A “transparência” do
órgão que conduziu as discussões entre os países teria sido responsável por
facilitar que se chegasse a consensos. Apesar da resistência das potências do
Norte Global à introdução de cláusulas que exigem que eles contribuam de forma proporcional
à sua maior riqueza, eles foram obrigados a “reconhecer que a equidade e a
solidariedade são essenciais” para o sucesso dos esforços comuns no âmbito
sanitário, diz Lauren Paremoer. Para isso, como explica a OMS, foi criado um
mecanismo de coordenação financeira que identifique e oriente os países e
situações para onde é necessário direcionar recursos da Saúde para conter o
surgimento de novas pandemias.
Para a ativista do
MSP, as mudanças foram “significativas, mesmo que modestas”, e “ajudarão os
Estados-membros da OMS a fazer o básico” para seus cidadãos em momentos de
emergência sanitária.

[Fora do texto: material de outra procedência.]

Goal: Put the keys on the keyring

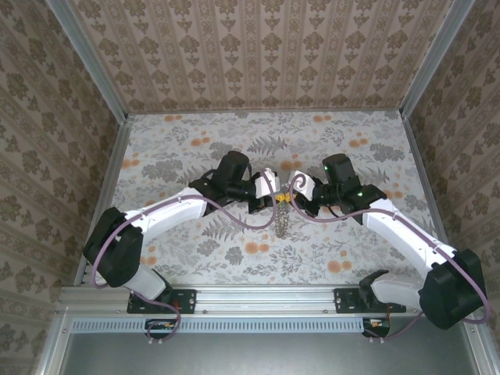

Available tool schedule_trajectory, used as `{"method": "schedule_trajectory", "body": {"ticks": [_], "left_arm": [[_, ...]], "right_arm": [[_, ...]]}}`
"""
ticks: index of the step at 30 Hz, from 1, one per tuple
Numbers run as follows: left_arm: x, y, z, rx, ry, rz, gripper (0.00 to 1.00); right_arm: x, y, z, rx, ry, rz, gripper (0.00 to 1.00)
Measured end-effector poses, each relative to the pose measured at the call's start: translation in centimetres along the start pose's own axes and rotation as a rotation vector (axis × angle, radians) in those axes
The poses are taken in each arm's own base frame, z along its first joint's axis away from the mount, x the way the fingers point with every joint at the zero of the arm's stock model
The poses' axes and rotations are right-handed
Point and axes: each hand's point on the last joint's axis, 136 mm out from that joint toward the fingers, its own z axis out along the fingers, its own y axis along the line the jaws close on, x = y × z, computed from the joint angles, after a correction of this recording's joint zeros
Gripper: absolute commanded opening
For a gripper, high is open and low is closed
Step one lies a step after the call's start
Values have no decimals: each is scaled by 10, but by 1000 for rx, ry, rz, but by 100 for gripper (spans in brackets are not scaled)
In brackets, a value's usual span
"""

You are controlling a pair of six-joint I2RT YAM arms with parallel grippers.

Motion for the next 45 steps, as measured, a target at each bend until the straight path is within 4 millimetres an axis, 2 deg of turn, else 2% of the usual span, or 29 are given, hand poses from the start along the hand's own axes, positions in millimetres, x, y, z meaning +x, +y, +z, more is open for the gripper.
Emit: {"method": "schedule_trajectory", "body": {"ticks": [5,10,16,21,26,35,40,45], "left_arm": [[2,0,1,-6,-40,-8,0],[7,-2,0,-2,-112,-55,0],[-1,7,-9,-35,-236,-97,0],[-14,14,-17,-66,-352,-117,0],[-18,18,-16,-75,-410,-137,0],[-19,20,-17,-87,-417,-137,0],[-17,20,-16,-84,-411,-144,0],[-16,19,-16,-81,-405,-150,0]], "right_arm": [[4,-1,1,26,-27,-3,11],[7,0,5,25,-65,12,14],[7,-8,7,59,-129,42,21],[13,-9,11,76,-168,95,21],[6,-14,10,99,-218,132,21],[-6,-19,-19,212,-236,58,20],[-8,-14,-22,191,-227,47,18],[-19,-20,-21,179,-245,38,18]]}}
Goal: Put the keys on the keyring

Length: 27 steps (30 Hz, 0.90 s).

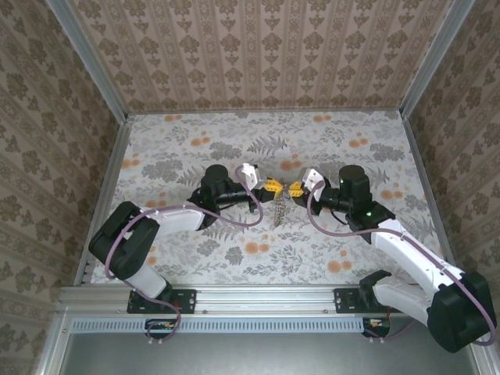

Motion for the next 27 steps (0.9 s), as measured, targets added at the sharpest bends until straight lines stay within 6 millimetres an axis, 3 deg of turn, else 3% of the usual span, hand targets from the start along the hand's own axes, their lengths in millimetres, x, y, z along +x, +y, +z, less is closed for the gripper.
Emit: {"method": "schedule_trajectory", "body": {"ticks": [14,20,27], "left_arm": [[4,-1,0,5,15,-14,0],[4,-1,0,5,14,-14,0],[4,0,-1,7,16,-17,0]], "right_arm": [[9,-1,19,-52,9,34,11],[9,0,20,-68,-2,51,15],[9,-1,26,-91,-12,58,12]]}}
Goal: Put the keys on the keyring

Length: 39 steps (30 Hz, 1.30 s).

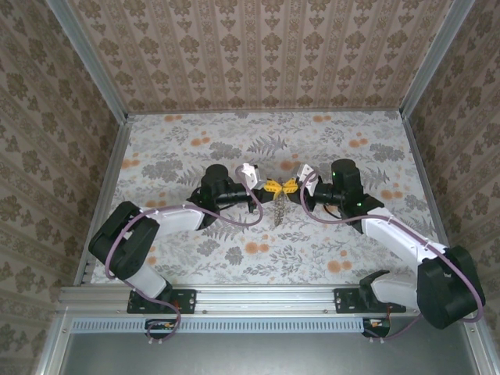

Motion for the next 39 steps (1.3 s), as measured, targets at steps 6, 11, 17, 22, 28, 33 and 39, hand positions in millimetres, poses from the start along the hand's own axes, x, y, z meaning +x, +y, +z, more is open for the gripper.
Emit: {"method": "schedule_trajectory", "body": {"ticks": [6,11,17,22,28,33,39], "left_arm": [[0,2,-1,-4,-1,1,0],[-1,2,-2,-6,1,6,7],[-3,1,-1,-2,71,35,14],[-4,0,6,8,181,87,14],[6,-5,7,25,273,118,0],[8,-8,6,39,306,136,0],[3,-9,7,44,275,146,0]], "right_arm": [[-2,-1,0,-10,-7,-5,0],[-4,0,-2,-25,22,-17,0],[-7,2,-6,-47,79,-40,0],[-5,2,-11,-35,136,-64,0],[2,7,-12,-39,206,-84,0],[4,11,-14,-43,242,-104,0],[1,9,-16,-37,210,-88,10]]}}
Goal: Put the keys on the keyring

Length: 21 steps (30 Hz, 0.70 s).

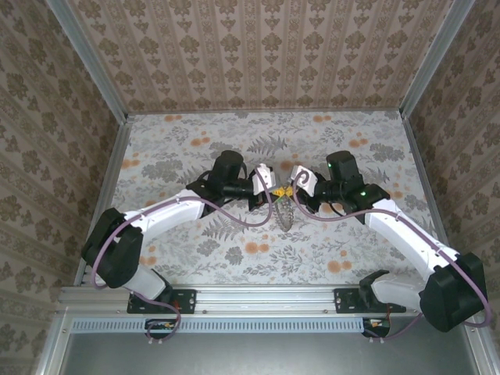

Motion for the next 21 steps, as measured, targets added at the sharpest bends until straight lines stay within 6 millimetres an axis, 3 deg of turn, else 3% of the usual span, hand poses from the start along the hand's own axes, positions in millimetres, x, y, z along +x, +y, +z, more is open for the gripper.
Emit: {"method": "schedule_trajectory", "body": {"ticks": [6,21], "left_arm": [[0,-1,-5,2,-75,-32,0],[-22,5,-17,0,-228,-51,0]], "right_arm": [[-2,0,0,-28,-91,58,17],[-17,-10,-2,-73,-228,131,21]]}}
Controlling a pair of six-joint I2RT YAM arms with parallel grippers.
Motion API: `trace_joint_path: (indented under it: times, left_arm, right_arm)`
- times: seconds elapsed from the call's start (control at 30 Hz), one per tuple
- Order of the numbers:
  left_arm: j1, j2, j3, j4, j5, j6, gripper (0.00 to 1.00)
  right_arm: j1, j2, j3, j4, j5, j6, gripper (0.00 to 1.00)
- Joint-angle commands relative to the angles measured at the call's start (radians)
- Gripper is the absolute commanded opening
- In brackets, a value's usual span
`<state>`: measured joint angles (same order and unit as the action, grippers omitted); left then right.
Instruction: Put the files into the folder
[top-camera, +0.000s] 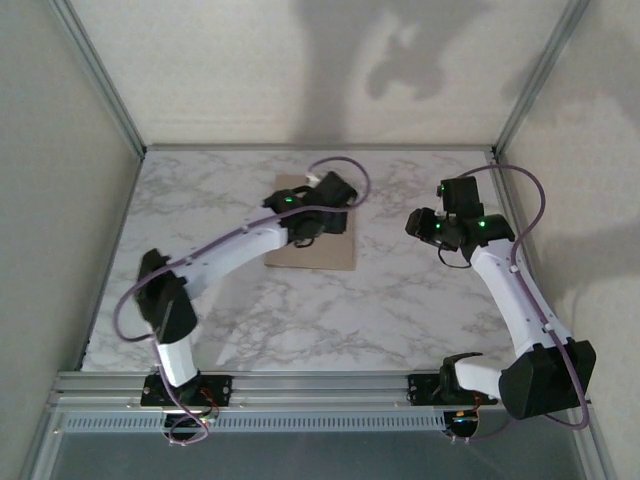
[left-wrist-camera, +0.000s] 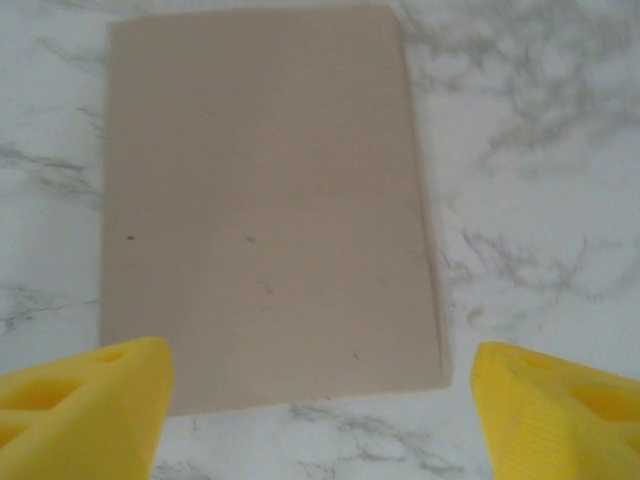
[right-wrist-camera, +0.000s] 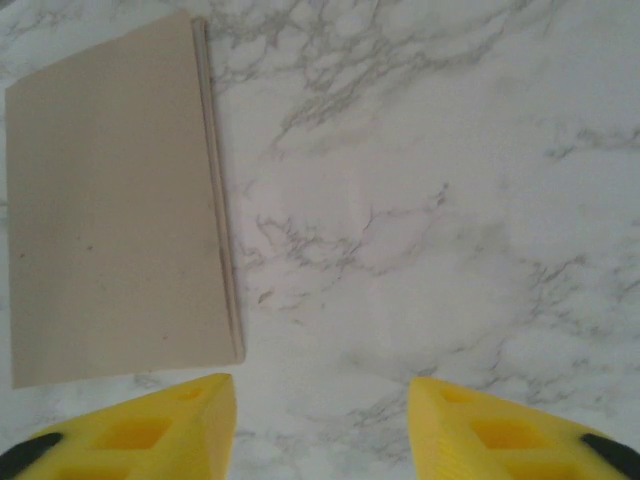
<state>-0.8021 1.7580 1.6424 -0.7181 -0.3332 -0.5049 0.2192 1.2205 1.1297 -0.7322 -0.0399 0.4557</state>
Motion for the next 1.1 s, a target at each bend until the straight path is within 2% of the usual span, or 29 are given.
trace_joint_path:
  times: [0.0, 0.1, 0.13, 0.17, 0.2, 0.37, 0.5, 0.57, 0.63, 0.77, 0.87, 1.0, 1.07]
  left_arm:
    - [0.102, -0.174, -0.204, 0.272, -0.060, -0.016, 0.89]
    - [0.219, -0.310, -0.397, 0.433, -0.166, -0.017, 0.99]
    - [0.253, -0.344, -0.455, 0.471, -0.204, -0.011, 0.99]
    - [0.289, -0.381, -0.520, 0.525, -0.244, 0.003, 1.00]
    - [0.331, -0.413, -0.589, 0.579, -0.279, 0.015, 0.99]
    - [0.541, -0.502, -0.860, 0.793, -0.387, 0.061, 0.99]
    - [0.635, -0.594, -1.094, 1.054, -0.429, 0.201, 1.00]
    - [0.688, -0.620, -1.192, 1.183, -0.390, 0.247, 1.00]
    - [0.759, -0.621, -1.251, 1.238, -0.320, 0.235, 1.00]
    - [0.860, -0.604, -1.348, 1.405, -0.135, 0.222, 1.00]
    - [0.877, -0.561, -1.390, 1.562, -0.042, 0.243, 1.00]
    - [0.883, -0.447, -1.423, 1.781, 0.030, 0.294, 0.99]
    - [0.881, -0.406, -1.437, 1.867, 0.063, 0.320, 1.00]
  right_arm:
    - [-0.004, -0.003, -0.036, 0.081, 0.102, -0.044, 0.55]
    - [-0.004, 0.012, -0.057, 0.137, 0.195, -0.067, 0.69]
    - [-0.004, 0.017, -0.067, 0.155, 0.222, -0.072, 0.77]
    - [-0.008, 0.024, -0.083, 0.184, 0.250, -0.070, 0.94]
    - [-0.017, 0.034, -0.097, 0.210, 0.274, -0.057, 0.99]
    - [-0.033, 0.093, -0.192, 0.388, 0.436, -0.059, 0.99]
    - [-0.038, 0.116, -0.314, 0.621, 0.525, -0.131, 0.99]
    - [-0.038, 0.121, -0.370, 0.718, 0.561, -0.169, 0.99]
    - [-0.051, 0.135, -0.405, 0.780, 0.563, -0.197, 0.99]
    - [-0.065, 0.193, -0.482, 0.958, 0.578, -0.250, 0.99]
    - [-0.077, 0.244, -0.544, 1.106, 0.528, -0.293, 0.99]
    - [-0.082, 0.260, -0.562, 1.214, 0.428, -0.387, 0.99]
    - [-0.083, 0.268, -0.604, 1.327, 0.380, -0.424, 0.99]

Elas também serviram para “validar o processo
multilateral” de negociação diplomática entre os países, hoje muito
“questionado devido à influência das grandes corporações” nas discussões.
“Em março, já havia
ficado bastante claro que haveria progresso no RSI, precisamente por conta das
propostas que vinham do órgão negociador, que trouxeram confiança ao processo”,
lembra Gopakumar.
• Que Acordo das Pandemias aprovar em
2025?
Como revelou Outra
Saúde em uma série de escritos que acompanharam o processo ao longo de sua
duração, as negociações do Acordo das Pandemias tiveram um andamento
completamente distinto ao do RSI. As críticas se concentram na metodologia do
Birô Intergovernamental de Negociação (INB, na sigla em inglês).
As rodadas de
discussão não foram conduzidas com base em um documento fechado sobre o qual as
representações dos países fizessem emendas de supressão ou mudança. O INB
reservou a si próprio o direito de, em períodos espaçados, redigir e apresentar
rascunhos do tratado inspirados no conteúdo das conversas – o que dificultou a
tarefa de realizar negociações concretas entre os países. Assim, quando o texto
da proposta final de Acordo feita pelo INB chegou à mesa dos países, ela estava
“distante do que a maioria dos Estados-membros gostariam de ver, especialmente
em torno da equidade e do financiamento”, lamenta KM Gopakumar. A insatisfação
inviabilizou a aprovação do Acordo em 2024.
Uma das grandes
ausências foi a falta de um mecanismo robusto de PABS, sigla em inglês para
“Acesso a Patógenos e Compartilhamento de Benefícios”. Em poucas palavras,
seria uma ferramenta para assegurar que as nações (em geral, do Sul Global) que
compartilhassem com os demais países amostras de vírus e bactérias com
potencial para causar novas pandemias seriam beneficiadas a pouco ou nenhum
custo pelos resultados – vacinas, remédios, etc – de pesquisas realizadas com
esses agentes patogênicos. Sob pressão da indústria farmacêutica, as grandes
economias capitalistas vetaram a inclusão de uma cláusula de PABS no Acordo.
O cenário é visto como
grave porque “as pandemias são um tipo de emergência de saúde pública de
interesse global muito mais definido e crítico”, explica o consultor indiano.
“Para lidar com essas situações, são necessários dispositivos muito mais
fortes” do que aqueles incluídos no texto que acabou não indo a voto na
Assembleia Mundial da Saúde deste ano.
Por isso, para os
especialistas e ativistas de movimentos da Saúde Global, os avanços que foram
introduzidos no Regulamento Sanitário Internacional precisam encontrar
ressonância nas novas negociações do Acordo das Pandemias. Em primeiro lugar,
no método: o INB é convocado a conduzir as próximas discussões de forma mais
transparente e com maior abertura para as discussões sobre o texto, assim como
no RSI. Em segundo, na linguagem: não podem ficar de fora cláusulas que
proponham formas concretas de implementar a equidade na resposta a pandemias,
para que “os dois instrumentos possam trabalhar de forma complementar”.
Mecanismos coletivo
para fortalecer o investimento na vigilância de patógenos, nos sistemas de
saúde nacionais e na produção local de insumos de saúde como vacinas e
medicamentos, além de cláusulas obrigatórias de compartilhamento equitativo de
tecnologias, são algumas das medidas que foram consideradas essenciais pelos
debatedores para que o Acordo das Pandemias seja um instrumento realmente útil
na contenção de futuras emergências de saúde.